- Developer: Broderbund Japan
- Publisher: Broderbund Japan
- Platform: PC-98
- Release: November 21, 1989
- Genres: Adventure, educational

= Carmen Sandiego in Japan =

1989 video game

Carmen Sandiego in Japan – Hannin Sagashite Nihon Zenkoku (Japanese: カルメン サンディエゴ イン ジャパン) is a 1989 spin-off entry in the Carmen Sandiego franchise. It was developed and published by Broderbund Japan on two floppy disks for the NEC PC-9801 Series 525in. The title functions as both an adventure game where players chase and capture Carmen, and an educational game where players learn about geography and history of Japan. The title was released on November 21, 1989, one of the few titles released under the Broderbund Japan brand that year alongside tabletop Shufflepuck Café (June 11) and shooter Wings of Fury (September).

==Development==
In Japan, Where in the World (1985) was a success, released on PC98, FM Towns, and PC engine; this new title was created specifically for the Japanese market.

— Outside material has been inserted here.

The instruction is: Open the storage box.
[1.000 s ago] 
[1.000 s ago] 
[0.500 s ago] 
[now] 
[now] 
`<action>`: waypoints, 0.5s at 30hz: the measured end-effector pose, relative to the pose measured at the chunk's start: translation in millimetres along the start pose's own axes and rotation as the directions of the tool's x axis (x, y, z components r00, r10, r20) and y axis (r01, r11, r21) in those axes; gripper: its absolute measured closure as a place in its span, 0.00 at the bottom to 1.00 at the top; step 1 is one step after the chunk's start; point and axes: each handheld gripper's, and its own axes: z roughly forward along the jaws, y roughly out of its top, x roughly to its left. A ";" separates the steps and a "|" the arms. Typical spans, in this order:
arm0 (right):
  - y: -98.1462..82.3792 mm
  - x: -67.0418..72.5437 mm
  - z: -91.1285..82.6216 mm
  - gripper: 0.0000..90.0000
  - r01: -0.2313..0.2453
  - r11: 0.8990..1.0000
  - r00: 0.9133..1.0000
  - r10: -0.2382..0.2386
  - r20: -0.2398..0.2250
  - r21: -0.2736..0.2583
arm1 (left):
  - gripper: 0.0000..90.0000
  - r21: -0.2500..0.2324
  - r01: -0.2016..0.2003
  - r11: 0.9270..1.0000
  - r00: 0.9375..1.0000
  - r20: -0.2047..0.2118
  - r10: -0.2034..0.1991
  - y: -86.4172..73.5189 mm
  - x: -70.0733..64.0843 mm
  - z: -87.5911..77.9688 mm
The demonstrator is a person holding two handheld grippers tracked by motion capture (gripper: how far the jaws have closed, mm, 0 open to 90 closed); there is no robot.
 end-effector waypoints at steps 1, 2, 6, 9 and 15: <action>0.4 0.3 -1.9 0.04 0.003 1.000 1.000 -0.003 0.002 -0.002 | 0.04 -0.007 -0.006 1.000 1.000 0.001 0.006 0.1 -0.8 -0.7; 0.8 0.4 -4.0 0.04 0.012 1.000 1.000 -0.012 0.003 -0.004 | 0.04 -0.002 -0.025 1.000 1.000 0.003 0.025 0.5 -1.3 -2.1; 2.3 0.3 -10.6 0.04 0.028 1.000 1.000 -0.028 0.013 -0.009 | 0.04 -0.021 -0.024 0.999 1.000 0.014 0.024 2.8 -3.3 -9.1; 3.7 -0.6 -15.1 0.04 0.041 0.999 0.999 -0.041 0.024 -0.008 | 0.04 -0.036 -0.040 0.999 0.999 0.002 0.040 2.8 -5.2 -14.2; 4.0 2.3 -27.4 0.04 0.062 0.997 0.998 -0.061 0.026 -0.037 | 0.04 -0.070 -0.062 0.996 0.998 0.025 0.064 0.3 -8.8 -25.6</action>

The game was developed around the same time as Where in Time was being developed in the United States, and its purpose was to help local students study Japanese history and geography. The game featured the template of Where in the World with some changed data.

==Gameplay and plot==
As with other games in the series, Japan sees the player follow clues in locations around Japan to track down Carmen's henchmen and eventually Carmen herself. Players require a correct warrant to successfully arrest the perpetrator.

==Critical reception==
Eco News noted that the game is realistic in the sense that the number of days it takes to track the thief changes as the travel distance increases; while noting the software is difficult for elementary school students with little knowledge of geography, the magazine argued it was targeted toward junior high students.